Which is why the primary way to deal with the CO2 problem isn't capture, but by reducing the amount emitted in the first place, via renewables + storage, more and better mass transit, EVs replacing ICEVs, heat pumps replacing furnaces, etc.
for every 'can we afford it?' question you can also ask 'can we afford not to do it?' and in this case the answer is at the very least not simply 'no.'
Density of air at sea level: 1225 g/m^3
C02: 0.0383% by volume (383 ppmv) corresponds to 0.0582% by weight.
Ergo, 1m^3 of air has 0.713 g of C02 in it.
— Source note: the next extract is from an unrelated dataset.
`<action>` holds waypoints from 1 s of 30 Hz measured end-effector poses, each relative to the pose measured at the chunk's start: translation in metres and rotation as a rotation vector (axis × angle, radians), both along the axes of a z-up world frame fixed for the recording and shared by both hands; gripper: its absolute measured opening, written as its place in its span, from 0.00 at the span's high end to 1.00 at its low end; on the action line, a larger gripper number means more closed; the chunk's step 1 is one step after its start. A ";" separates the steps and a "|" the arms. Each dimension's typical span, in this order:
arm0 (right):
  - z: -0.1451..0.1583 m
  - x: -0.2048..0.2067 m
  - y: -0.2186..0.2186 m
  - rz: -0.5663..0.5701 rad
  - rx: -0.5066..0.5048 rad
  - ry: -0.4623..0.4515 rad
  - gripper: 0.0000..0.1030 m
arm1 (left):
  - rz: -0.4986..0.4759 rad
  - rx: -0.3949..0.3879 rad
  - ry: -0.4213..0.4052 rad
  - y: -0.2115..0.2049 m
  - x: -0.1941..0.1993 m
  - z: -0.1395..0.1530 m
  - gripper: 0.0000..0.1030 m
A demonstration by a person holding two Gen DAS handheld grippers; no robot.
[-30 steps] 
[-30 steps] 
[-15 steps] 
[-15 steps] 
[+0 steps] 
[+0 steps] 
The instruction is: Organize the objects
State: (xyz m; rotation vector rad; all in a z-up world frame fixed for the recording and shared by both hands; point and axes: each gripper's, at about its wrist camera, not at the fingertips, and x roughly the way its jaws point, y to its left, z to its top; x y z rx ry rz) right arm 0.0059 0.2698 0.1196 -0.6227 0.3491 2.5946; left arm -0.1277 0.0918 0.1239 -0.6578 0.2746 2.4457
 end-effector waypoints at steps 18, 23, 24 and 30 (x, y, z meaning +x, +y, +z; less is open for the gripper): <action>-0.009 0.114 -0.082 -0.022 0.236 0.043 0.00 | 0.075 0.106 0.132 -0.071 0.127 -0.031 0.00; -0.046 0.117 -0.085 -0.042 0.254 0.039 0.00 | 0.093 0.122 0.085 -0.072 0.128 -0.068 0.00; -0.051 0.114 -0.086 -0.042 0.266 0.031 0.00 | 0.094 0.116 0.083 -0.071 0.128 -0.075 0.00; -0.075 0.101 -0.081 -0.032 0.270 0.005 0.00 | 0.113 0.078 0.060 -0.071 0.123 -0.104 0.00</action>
Ergo pulling 1 metric ton (10^6 grams) of C02 per day requires processing AT LEAST : 10^6/ .713 = 1.4m m^3 of air per day or 16 m^3 of air per second!
(That would assume 100% capture)
I was skeptical that 1 cooling tower generates this much flow, but the example in [1] suggests 17*10^6 ft^3/minute, or roughly 8000 m^3/sec.
Thus, as long as your capture chemical has 2% efficiency, it seems reasonable.
[1] https://www.power-eng.com/emissions/cooling-tower-heat-trans...
[EDITED after I detected an error in my math]
The amazing observation for me is that evaporative cooling towers process A LOT OF AIR per second.